Optimizing Greenplum Performance

Greenplum Database is a MPP relational database based on the Postgres Core engine.  It is used for data warehousing and analytics by thousands of users around the world for business critical reporting, analysis, and data science.

Optimizing performance of your Greenplum system can ensure your users are happy and getting the fastest responses to all their queries.  Here are the top 5 things you can do to ensure your system is operating at peak performance:

    1. Partition your large fact tables based on your typical query filter patterns.  For multi-terabyte tables, doing vertical partitioning can ensure that when queries do not require access to the full table they will only read and process the required data.  Check that the column used for partitioning is frequently referenced in the WHERE CLAUSE of common queries, so that it can be leveraged to eliminate un-required data in common queries. On the other hand don’t over partition your tables especially small tables, because the performance benefits of partitioning come from breaking big data down into smaller chunks.

 

    1. Pick distribution keys for your tables that ensure the data is evenly divided between all the hosts in the cluster.  If you pick a bad distribution key this can result in data skew and make processing on the cluster un-even.  Also, when possible try to align the distribution columns between tables that are frequently joined, to optimize the join with local processing.

 

    1. Select between Row and Column storage wisely.  Column storage with compression is great for reducing the size on disk and IO required for queries, especially when queries typically access a small subset of the columns in a table.

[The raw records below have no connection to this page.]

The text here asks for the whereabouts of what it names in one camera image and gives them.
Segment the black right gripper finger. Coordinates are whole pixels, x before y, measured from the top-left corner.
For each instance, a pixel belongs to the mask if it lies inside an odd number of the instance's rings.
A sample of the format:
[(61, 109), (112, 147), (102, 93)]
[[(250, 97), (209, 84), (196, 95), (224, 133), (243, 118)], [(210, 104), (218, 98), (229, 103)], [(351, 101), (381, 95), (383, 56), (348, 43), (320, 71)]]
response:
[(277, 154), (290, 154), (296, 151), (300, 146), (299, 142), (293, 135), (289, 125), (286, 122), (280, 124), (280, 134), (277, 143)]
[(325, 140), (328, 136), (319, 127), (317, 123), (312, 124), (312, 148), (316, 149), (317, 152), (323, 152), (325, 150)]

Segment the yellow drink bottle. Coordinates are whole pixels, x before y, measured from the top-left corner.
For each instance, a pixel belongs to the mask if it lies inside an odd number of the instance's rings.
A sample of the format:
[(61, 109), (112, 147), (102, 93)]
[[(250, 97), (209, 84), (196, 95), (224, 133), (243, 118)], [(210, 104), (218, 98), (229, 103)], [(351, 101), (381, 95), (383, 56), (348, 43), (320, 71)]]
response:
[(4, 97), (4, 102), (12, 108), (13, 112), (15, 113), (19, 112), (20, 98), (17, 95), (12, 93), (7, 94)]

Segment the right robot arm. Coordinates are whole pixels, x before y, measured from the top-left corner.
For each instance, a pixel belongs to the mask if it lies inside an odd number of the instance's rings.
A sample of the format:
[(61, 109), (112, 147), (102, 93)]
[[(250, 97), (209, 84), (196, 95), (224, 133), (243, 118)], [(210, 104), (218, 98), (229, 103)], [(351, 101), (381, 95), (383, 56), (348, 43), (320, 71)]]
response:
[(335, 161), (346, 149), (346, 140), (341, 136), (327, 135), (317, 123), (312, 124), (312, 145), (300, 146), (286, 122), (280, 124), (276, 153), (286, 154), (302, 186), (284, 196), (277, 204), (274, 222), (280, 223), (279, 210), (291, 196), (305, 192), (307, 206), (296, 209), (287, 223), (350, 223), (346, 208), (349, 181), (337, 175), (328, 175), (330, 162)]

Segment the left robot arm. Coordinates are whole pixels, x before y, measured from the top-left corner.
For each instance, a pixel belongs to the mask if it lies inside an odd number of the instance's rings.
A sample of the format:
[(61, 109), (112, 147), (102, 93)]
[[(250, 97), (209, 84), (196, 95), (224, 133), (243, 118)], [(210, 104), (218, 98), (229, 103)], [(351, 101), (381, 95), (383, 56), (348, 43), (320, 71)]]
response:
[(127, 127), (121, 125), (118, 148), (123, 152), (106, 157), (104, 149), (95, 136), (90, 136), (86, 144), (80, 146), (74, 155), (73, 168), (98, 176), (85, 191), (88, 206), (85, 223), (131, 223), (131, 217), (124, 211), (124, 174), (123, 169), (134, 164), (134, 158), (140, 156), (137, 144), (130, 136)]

Row storage is better if most queries access all columns or if the tables are frequently inserted into or updated.

 

    1. Use Indices for high speed key value look ups.  Greenplum is an analytical database known for high speed processing of big data.  But you might not be aware, that if an index is placed on a Greenplum table, users can perform thousands of select queries per second that do lookups on an index.  However, using indexes will slow down frequent data loading and will not provide any benefit to large analytical queries, so use them wisely.

 

  1. Use Resource Groups to manage mixed workloads.  Resource  groups leverage the operating system’s Control Groups to ensure that users with different workloads do not interfere with the other users.  For example a Data Science user that frequently runs expensive experimental queries can be put into a dedicated resource group with fixed capacity to ensure that their queries do not interfere with scheduled business reporting.  Likewise, business reporting users can be put into a resource group with a guaranteed resource allocation to ensure, that regardless of who else is on the system, their reports will complete on time. These resource can burst dynamically so they are not wasted if the user in a resource group is not active.

By ensuring these 5 points are considered when designing your Greenplum Database system,  you will be well on your way to having a powerful and high performant system.